* **WORK ORDER**
The full set of records must be printed exactly as given.

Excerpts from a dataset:

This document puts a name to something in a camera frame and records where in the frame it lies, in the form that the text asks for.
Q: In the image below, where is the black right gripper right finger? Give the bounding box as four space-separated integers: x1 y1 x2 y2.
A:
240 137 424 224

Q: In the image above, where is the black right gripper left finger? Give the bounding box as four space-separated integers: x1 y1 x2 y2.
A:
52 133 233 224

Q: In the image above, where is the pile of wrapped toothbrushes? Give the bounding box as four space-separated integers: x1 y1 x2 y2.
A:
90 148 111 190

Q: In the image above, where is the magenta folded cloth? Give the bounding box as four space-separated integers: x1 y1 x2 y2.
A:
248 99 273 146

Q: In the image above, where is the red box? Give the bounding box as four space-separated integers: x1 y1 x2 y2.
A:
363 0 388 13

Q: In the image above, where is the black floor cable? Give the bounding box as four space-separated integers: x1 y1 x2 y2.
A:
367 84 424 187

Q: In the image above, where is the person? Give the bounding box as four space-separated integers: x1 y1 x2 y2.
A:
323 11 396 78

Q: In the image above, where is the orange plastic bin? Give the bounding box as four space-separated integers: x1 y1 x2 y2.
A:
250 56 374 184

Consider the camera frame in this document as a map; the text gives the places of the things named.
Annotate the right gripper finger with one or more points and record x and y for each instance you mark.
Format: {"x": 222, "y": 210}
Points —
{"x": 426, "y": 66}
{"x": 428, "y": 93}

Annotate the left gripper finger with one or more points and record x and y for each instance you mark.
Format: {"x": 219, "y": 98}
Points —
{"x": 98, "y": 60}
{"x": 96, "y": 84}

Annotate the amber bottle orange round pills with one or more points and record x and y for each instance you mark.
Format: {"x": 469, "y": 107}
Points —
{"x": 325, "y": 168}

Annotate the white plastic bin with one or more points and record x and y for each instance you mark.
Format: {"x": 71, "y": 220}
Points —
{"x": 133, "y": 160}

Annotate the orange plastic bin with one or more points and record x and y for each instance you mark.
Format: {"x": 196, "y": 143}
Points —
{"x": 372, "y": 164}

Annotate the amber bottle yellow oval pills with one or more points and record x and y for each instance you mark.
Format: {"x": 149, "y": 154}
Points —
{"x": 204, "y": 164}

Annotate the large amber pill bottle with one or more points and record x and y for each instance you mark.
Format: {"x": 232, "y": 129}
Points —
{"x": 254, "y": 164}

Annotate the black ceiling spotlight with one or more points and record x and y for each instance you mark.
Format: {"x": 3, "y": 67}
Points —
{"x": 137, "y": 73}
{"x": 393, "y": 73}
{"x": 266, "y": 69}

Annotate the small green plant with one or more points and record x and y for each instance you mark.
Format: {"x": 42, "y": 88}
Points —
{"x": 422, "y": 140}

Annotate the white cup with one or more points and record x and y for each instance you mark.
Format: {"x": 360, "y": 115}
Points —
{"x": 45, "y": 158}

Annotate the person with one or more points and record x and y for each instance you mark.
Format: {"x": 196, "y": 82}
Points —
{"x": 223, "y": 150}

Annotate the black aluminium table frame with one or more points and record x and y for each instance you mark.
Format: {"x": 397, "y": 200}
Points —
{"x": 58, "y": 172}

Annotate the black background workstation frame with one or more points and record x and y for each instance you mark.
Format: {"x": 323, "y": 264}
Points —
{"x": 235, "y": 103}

* **EXERCISE RESULT**
This document puts a name to something in a camera frame and records where in the frame it lies, in the form that the text asks for.
Q: In the image below, where is the black right gripper right finger? Give the bounding box as four space-separated integers: x1 y1 x2 y2.
A:
240 137 424 224

Q: In the image above, where is the black right gripper left finger? Give the bounding box as four space-separated integers: x1 y1 x2 y2.
A:
52 133 233 224

Q: In the image above, where is the pile of wrapped toothbrushes? Give the bounding box as four space-separated integers: x1 y1 x2 y2.
A:
90 148 111 190

Q: In the image above, where is the magenta folded cloth? Give the bounding box as four space-separated integers: x1 y1 x2 y2.
A:
248 99 273 146

Q: In the image above, where is the red box? Give the bounding box as four space-separated integers: x1 y1 x2 y2.
A:
363 0 388 13

Q: In the image above, where is the black floor cable? Give the bounding box as four space-separated integers: x1 y1 x2 y2.
A:
367 84 424 187

Q: In the image above, where is the person? Give the bounding box as four space-separated integers: x1 y1 x2 y2.
A:
323 11 396 78

Q: In the image above, where is the orange plastic bin? Give the bounding box as four space-separated integers: x1 y1 x2 y2.
A:
250 56 374 184

Consider the camera frame in this document as a map; the text gives the places of the things named.
Annotate the right gripper finger with one or more points and record x and y for each instance you mark.
Format: {"x": 222, "y": 210}
Points —
{"x": 426, "y": 66}
{"x": 428, "y": 93}

Annotate the left gripper finger with one or more points and record x and y for each instance you mark.
Format: {"x": 219, "y": 98}
Points —
{"x": 98, "y": 60}
{"x": 96, "y": 84}

Annotate the amber bottle orange round pills with one or more points and record x and y for each instance you mark.
Format: {"x": 469, "y": 107}
Points —
{"x": 325, "y": 168}

Annotate the white plastic bin with one or more points and record x and y for each instance you mark.
Format: {"x": 71, "y": 220}
Points —
{"x": 133, "y": 160}

Annotate the orange plastic bin with one or more points and record x and y for each instance you mark.
Format: {"x": 196, "y": 143}
Points —
{"x": 372, "y": 164}

Annotate the amber bottle yellow oval pills with one or more points and record x and y for each instance you mark.
Format: {"x": 149, "y": 154}
Points —
{"x": 204, "y": 164}

Annotate the large amber pill bottle with one or more points and record x and y for each instance you mark.
Format: {"x": 232, "y": 129}
Points —
{"x": 254, "y": 164}

Annotate the black ceiling spotlight with one or more points and record x and y for each instance you mark.
Format: {"x": 3, "y": 67}
Points —
{"x": 137, "y": 73}
{"x": 393, "y": 73}
{"x": 266, "y": 69}

Annotate the small green plant with one or more points and record x and y for each instance you mark.
Format: {"x": 42, "y": 88}
Points —
{"x": 422, "y": 140}

Annotate the white cup with one or more points and record x and y for each instance you mark.
Format: {"x": 360, "y": 115}
Points —
{"x": 45, "y": 158}

Annotate the person with one or more points and record x and y for each instance you mark.
Format: {"x": 196, "y": 82}
Points —
{"x": 223, "y": 150}

Annotate the black aluminium table frame with one or more points and record x and y for each instance you mark.
Format: {"x": 397, "y": 200}
Points —
{"x": 58, "y": 172}

Annotate the black background workstation frame with one or more points and record x and y for each instance you mark.
Format: {"x": 323, "y": 264}
Points —
{"x": 235, "y": 103}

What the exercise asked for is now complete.